Try this: Put on a Count Basie track and just stand there. Mark time with your heel. Don't do steps. Just keep time. When you can hear your heel locks disappearing into the piano's left hand, you're starting to get it.
Perform Before You're Ready
I bombed my first open stage. I mean, truly bombed. Forgot the choreography fifteen seconds in, froze like a possum in headlights, and shuffled offstage to the sympathetic applause of three drunk strangers. I wanted to quit.
I didn't. I signed up for the next one.
There's something alchemical about public failure. The studio mirror lies to you. It lets you stop, restart, make faces. An audience doesn't care. They just watch. That pressure reveals the leaks in your technique that a hundred private practices won't expose.

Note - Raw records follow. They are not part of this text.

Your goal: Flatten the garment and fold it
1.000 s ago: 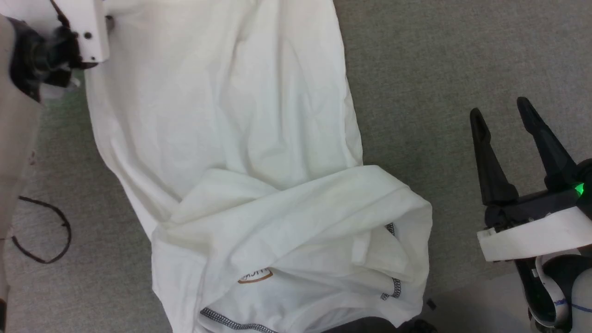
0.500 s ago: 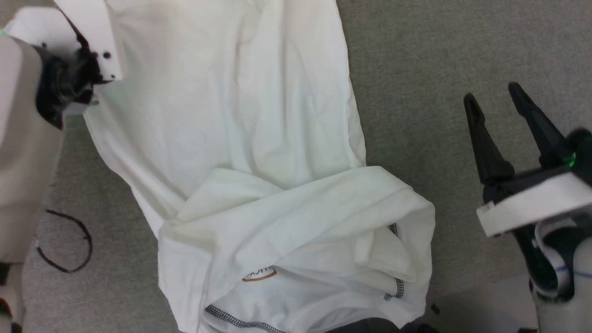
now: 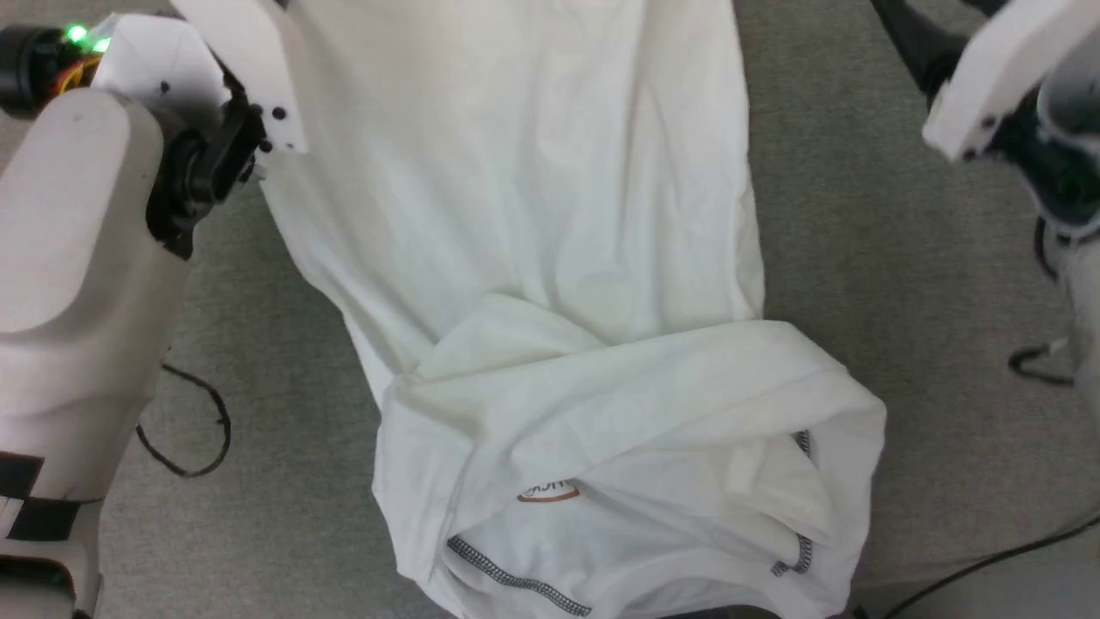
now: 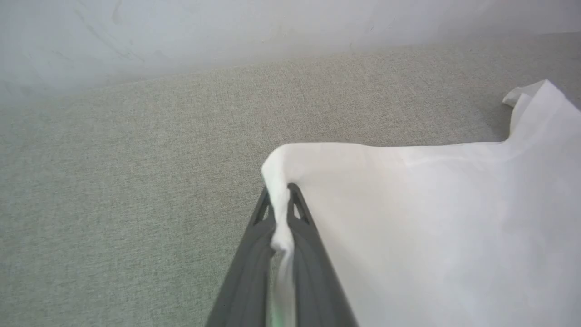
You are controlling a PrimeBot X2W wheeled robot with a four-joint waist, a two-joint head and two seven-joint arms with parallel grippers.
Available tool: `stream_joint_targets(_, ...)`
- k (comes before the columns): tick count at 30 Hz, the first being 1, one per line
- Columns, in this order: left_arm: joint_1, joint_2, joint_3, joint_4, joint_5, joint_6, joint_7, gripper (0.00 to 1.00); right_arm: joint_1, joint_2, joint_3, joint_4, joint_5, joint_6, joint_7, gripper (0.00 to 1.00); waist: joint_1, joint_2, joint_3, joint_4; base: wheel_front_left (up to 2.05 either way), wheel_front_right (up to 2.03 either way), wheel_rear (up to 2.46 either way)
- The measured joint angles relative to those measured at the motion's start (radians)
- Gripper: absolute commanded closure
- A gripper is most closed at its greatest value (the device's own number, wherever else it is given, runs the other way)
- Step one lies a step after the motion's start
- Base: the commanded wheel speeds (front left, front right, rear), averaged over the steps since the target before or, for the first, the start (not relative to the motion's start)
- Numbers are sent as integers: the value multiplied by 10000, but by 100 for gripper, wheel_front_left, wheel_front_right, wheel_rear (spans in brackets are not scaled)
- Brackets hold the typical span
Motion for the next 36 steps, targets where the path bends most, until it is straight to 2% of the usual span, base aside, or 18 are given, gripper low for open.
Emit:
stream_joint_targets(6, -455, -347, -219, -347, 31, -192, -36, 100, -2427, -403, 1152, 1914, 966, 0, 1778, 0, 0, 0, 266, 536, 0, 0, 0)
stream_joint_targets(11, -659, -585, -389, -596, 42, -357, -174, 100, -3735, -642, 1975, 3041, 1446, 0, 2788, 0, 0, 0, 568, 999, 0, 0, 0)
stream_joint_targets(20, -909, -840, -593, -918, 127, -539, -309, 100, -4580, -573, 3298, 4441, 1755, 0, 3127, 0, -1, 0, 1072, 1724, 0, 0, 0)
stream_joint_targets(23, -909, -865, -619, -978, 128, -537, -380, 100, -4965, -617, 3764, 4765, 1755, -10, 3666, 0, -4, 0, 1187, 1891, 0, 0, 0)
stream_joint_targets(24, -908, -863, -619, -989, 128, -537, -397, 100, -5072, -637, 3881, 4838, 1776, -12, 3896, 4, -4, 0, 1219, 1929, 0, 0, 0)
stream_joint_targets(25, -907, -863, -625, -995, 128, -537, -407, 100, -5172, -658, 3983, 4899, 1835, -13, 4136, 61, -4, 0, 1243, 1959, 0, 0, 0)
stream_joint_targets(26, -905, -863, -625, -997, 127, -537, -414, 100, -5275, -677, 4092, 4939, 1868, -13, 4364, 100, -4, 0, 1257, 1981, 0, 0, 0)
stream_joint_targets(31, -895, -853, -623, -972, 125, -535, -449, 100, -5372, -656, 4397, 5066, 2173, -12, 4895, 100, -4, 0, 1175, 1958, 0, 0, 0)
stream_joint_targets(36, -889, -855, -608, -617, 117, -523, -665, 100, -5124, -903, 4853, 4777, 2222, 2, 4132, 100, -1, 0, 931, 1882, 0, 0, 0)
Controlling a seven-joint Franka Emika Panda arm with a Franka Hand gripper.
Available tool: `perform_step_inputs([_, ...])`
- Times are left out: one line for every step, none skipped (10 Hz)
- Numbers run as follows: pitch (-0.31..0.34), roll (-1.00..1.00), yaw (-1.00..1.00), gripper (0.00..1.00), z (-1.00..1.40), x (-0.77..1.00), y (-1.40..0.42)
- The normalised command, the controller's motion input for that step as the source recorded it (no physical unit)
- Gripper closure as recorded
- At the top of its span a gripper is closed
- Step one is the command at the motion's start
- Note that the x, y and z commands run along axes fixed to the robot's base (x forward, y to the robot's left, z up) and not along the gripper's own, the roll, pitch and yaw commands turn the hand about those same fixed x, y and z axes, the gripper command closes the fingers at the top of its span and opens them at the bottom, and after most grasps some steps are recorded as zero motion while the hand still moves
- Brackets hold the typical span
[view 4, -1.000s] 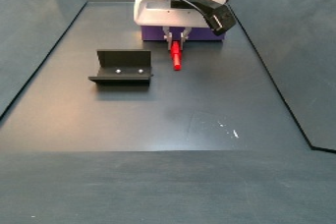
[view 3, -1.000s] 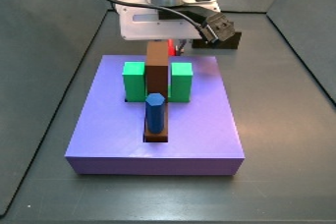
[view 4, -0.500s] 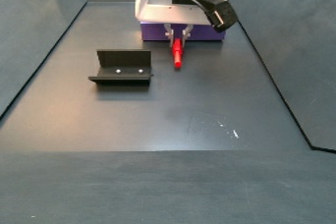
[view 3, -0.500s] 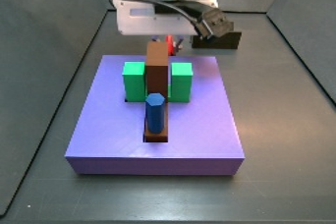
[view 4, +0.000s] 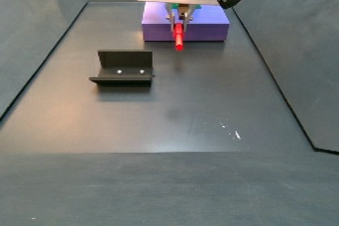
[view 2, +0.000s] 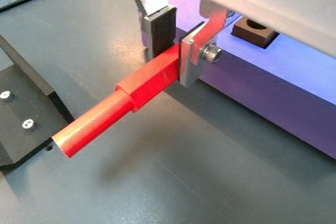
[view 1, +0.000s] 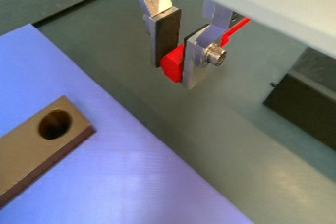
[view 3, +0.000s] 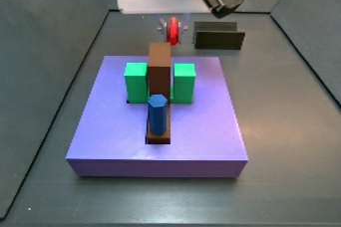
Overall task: Pick up the red object. Move up. Place the red object on the fixture. Regrasp the red object. Move to above the board. Insert the red object.
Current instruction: Place the red object on the fixture.
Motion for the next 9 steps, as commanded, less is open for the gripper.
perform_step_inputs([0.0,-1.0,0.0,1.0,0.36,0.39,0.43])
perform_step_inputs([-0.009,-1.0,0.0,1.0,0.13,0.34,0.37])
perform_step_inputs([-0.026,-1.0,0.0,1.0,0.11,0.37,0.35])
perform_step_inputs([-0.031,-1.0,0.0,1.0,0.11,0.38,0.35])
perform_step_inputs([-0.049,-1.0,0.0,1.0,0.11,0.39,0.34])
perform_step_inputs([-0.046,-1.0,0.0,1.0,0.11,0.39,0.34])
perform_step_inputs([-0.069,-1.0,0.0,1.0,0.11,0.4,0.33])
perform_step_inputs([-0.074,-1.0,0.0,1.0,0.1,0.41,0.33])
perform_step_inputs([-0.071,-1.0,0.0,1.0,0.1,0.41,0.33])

Find the crummiest open mic night. Enter a student showcase. Perform for your increasingly annoyed roommate. Get the jitters out. You'll never feel "ready." Perform anyway.
Find Your Freaks
The tap community is tiny, obsessive, and surprisingly welcoming. At my first tap festival, I stood in a hallway between classes and watched a fourteen-year-old kid from Detroit execute a wing variation I'd been failing at for months. Instead of feeling defeated, I asked him to show me. He spent his lunch break breaking it down.
These people exist everywhere. Local studios often have jam sessions. Instagram has communities where people share progress videos without judgment. Old timers lurk in Facebook groups, dispensing wisdom about the Nicholas Brothers and offering to review your form.
Don't isolate yourself. Tap is an oral tradition passed through hands and feet. You need people who will tell you when you're fooling yourself and celebrate when you finally nail that cramp roll.
The Floor Is the Only Honest Critic
After seven years, I still have days where I sound like that silverware drawer. The difference is, now I know why. I can hear the lag. I can feel the weight in the wrong place. And I know the only way through is to show up again tomorrow with my recorder, my metronome, and my increasingly scarred shoes.
The floor doesn't care about your potential. It only reflects your preparation. But if you keep showing up—through the boring drills, the brutal recordings, the terrifying performances—it starts to give something back. Not stardom. Not viral fame. Just the unmistakable feeling of your body finally keeping a promise it made to the music.
And trust me, once you feel that? You'll never want to stop.